# yiddish handwriting from 1849



## Schlesier

Hi ,
I have a very old yiddish handwriting. Can anyone tell me what it means ?

Best regards,
Michael


----------



## origumi

Maybe:

1859
Zarić D. B. ?????
?????? L. H. G. B.
TRIA ???

Where TRIA תרי"א could be the Jewish year equivalent to 1849-1850.


----------



## Codinome Shlomo

Before "L. H. G." it says "ייקבר", which means "buried."
I would say the last beys on the penultimate line (bet, ב) isn't actually an abbreviation for the person's name, as it says "בן", that is, "son of".

The last word is לפק.


----------



## origumi

Thanks Shlomo. לפ"ק is an acronym for לפרט קטן, that can be written near the year to say that the thousands are omitted, thus we see תרי"א and not התרי"א. So it makes sense.

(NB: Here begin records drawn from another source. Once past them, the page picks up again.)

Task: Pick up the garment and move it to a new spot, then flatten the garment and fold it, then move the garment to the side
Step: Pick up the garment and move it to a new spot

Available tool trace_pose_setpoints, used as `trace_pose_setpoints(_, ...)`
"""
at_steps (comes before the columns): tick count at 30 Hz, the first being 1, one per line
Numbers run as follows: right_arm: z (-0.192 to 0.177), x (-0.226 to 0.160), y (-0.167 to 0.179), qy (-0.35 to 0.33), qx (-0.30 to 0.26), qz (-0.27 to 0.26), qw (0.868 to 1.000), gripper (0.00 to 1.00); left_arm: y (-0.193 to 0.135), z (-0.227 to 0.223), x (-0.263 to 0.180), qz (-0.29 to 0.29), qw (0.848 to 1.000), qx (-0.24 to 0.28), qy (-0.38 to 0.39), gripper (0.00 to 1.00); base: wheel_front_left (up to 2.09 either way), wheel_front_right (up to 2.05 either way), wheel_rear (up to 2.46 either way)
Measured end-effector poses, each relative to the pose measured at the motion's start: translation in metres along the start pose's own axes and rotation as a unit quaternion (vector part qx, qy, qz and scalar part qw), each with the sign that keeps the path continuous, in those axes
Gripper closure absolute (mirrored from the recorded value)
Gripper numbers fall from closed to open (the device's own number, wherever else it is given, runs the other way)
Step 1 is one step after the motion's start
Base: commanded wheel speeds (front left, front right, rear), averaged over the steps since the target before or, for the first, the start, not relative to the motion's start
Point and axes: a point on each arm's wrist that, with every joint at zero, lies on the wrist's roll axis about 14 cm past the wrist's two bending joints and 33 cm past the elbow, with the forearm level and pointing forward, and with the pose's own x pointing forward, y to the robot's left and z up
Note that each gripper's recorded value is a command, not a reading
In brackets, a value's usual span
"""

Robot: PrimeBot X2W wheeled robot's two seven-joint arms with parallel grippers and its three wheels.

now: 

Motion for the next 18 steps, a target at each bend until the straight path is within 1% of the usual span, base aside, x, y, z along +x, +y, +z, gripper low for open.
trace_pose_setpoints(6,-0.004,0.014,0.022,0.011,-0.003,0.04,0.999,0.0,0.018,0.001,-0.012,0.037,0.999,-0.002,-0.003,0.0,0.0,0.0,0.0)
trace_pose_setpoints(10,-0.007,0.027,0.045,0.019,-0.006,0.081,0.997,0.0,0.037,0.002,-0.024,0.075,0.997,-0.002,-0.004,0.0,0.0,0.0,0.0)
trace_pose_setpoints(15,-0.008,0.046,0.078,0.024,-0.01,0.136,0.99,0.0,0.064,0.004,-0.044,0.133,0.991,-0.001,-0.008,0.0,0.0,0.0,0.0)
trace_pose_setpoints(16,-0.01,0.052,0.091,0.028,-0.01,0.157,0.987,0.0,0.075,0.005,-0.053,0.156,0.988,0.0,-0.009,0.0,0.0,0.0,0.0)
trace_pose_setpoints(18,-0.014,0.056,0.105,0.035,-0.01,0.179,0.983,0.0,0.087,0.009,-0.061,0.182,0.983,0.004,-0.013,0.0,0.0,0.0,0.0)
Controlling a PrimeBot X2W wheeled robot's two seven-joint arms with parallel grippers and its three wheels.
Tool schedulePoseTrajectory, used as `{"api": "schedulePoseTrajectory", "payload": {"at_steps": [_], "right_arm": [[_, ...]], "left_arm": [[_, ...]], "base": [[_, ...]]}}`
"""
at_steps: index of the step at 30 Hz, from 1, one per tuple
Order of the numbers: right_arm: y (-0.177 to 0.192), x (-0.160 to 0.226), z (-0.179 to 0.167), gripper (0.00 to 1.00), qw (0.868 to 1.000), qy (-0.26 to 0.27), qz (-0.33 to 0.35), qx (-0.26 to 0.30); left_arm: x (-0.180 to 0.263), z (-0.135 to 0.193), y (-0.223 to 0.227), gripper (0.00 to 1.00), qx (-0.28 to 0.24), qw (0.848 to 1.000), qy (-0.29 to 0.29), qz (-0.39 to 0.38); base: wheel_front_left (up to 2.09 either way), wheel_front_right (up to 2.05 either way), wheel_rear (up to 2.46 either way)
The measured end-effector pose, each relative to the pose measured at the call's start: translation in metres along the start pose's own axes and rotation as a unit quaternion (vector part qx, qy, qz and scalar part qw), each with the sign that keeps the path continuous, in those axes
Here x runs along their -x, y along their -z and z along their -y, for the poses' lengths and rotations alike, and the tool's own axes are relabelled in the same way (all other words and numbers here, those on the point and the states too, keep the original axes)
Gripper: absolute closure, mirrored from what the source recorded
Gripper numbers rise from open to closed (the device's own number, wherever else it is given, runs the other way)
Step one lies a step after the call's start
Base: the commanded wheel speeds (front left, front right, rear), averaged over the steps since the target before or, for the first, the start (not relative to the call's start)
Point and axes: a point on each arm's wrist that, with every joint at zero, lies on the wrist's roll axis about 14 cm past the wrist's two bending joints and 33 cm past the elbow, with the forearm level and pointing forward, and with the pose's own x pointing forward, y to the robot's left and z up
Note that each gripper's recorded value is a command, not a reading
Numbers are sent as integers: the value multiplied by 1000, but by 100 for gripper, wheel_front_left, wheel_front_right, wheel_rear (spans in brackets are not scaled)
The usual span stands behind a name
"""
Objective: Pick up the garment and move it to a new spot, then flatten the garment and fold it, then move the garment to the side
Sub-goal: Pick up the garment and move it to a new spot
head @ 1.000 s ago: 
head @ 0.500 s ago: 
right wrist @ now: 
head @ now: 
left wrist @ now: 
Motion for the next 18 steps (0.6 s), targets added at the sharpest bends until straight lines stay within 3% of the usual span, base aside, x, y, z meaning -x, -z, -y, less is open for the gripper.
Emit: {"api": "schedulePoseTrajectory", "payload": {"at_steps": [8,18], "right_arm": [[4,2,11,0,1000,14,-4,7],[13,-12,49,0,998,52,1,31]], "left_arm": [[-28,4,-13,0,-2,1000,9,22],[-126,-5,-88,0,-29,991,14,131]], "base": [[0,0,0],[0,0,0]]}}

The B ב in the line before last seems to me as "in". So it's "in year TRIA".

Also: L H G לה" ג" can be a shortened form of להאי גברא = to this man (Aramaic). This Aramaic term has always been used as title of respect, including nowadays in Yiddish speaking communities.

Regarding the year - to correct my previous post, year TRIA is Sept. 1850 until Sept. 1851.


----------